• [EXERCISE AIM]:
Only a number is expected here: the count of lines in the data that contain "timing".

[[ AVAILABLE RECORDS open ]]

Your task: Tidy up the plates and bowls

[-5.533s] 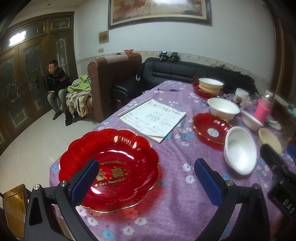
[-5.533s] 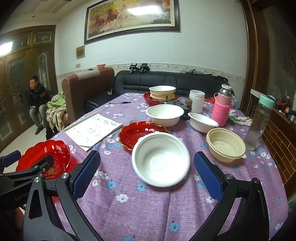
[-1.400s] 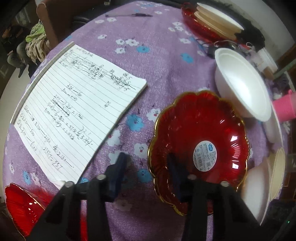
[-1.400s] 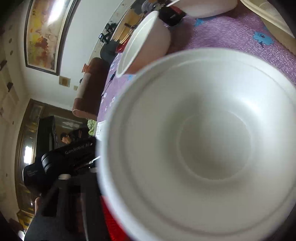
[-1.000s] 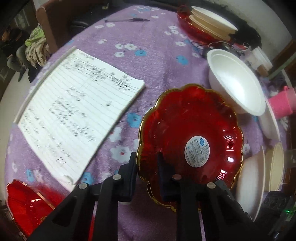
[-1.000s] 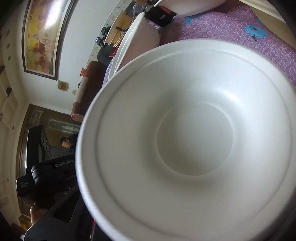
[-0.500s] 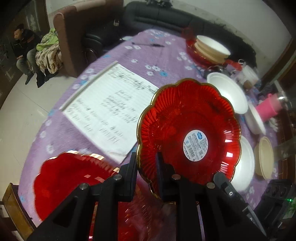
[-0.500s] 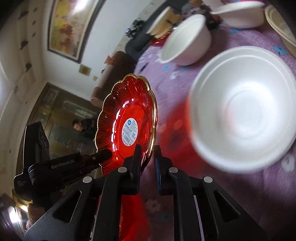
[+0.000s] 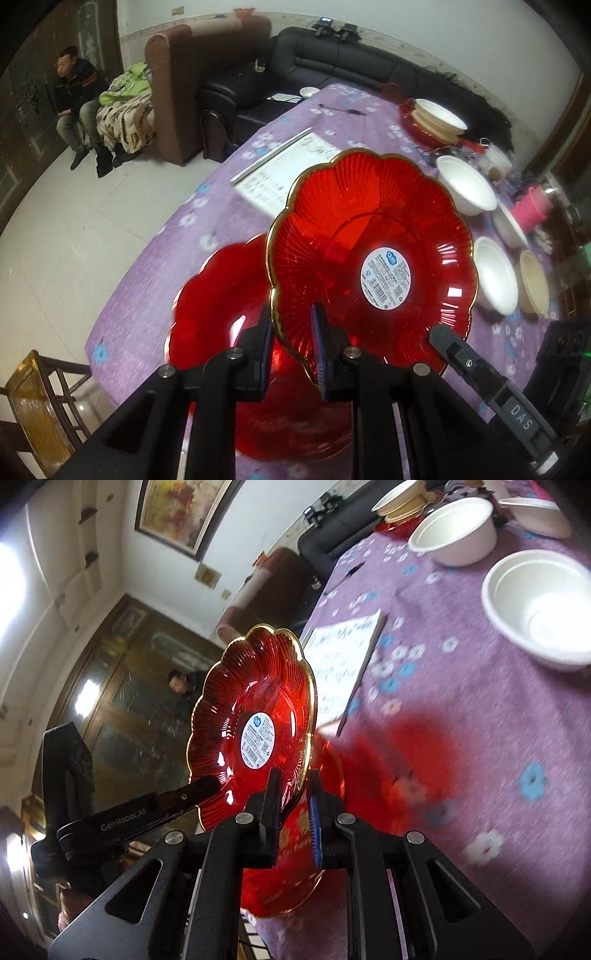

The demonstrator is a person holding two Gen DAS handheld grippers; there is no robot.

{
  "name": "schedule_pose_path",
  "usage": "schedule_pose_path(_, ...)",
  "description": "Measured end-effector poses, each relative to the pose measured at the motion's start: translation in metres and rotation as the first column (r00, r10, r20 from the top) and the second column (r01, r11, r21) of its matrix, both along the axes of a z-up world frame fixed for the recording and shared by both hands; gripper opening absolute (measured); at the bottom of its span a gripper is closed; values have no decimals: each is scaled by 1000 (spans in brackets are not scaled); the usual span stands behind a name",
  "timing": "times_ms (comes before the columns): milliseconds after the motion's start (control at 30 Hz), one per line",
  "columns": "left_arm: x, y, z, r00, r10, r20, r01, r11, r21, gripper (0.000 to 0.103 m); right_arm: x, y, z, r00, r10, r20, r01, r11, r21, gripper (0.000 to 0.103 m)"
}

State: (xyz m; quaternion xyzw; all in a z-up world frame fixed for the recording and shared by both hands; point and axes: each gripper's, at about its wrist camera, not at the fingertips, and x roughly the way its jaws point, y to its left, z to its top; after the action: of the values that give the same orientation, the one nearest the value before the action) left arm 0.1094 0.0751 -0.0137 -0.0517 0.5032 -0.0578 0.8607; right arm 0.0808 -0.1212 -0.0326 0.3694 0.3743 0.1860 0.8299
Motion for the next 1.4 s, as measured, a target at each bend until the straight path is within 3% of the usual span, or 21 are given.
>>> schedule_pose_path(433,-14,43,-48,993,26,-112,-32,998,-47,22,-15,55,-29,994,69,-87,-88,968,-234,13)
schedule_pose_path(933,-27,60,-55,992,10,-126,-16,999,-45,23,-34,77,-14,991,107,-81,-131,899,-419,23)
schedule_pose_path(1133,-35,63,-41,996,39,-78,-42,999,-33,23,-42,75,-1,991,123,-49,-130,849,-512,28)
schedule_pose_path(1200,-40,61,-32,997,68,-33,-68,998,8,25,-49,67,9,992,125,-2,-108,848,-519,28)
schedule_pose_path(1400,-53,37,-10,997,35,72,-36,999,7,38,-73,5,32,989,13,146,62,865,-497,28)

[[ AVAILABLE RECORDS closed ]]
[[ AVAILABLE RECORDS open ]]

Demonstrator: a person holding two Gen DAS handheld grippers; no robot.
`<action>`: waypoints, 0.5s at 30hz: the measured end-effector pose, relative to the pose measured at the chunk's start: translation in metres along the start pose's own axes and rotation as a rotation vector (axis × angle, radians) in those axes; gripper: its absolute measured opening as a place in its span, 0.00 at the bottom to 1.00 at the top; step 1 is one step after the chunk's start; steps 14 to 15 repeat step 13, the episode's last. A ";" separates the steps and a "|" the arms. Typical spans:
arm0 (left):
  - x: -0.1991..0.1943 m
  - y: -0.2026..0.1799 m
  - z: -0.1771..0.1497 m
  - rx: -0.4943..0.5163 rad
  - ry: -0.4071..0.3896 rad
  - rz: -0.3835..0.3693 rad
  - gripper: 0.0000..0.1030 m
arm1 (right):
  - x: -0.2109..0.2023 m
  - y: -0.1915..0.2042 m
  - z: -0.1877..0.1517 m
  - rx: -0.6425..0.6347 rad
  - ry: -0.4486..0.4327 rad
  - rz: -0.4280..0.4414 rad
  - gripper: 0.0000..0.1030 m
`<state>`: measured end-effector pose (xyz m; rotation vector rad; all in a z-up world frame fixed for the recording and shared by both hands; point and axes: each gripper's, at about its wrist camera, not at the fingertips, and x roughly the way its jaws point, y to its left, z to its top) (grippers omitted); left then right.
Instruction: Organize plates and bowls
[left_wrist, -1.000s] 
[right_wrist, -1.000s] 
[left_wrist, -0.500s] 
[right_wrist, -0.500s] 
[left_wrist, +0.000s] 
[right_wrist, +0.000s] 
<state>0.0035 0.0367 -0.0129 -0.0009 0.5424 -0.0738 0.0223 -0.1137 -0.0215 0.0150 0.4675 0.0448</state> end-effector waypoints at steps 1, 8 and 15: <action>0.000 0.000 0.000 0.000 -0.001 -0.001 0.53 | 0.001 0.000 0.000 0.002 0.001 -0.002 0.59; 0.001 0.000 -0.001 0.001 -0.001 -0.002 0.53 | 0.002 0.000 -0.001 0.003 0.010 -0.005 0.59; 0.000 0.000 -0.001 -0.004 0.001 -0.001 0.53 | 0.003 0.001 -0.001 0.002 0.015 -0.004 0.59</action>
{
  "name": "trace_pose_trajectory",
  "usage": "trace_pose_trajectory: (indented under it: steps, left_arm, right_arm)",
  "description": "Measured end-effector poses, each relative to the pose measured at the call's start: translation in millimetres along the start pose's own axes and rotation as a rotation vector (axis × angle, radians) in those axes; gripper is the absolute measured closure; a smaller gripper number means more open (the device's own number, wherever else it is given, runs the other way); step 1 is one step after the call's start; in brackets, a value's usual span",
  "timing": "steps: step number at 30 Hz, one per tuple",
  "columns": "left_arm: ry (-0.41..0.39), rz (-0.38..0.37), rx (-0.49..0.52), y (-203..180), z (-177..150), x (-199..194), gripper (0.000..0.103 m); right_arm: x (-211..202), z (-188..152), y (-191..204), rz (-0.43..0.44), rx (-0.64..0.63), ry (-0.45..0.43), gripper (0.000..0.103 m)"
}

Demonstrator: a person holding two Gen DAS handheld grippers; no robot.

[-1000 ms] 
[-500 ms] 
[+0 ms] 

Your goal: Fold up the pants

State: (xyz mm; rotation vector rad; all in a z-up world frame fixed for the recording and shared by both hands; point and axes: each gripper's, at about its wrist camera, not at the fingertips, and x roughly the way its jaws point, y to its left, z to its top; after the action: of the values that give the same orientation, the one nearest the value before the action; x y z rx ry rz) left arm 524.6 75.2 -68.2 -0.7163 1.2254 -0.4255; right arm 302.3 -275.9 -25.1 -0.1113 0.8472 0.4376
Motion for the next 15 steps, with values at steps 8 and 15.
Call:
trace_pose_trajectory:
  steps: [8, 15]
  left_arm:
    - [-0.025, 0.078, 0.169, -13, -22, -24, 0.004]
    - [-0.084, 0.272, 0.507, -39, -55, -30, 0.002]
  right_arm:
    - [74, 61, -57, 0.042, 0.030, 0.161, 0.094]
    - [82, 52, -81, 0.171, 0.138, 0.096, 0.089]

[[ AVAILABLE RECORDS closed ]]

• [RESPONSE TO THE TASK]:
2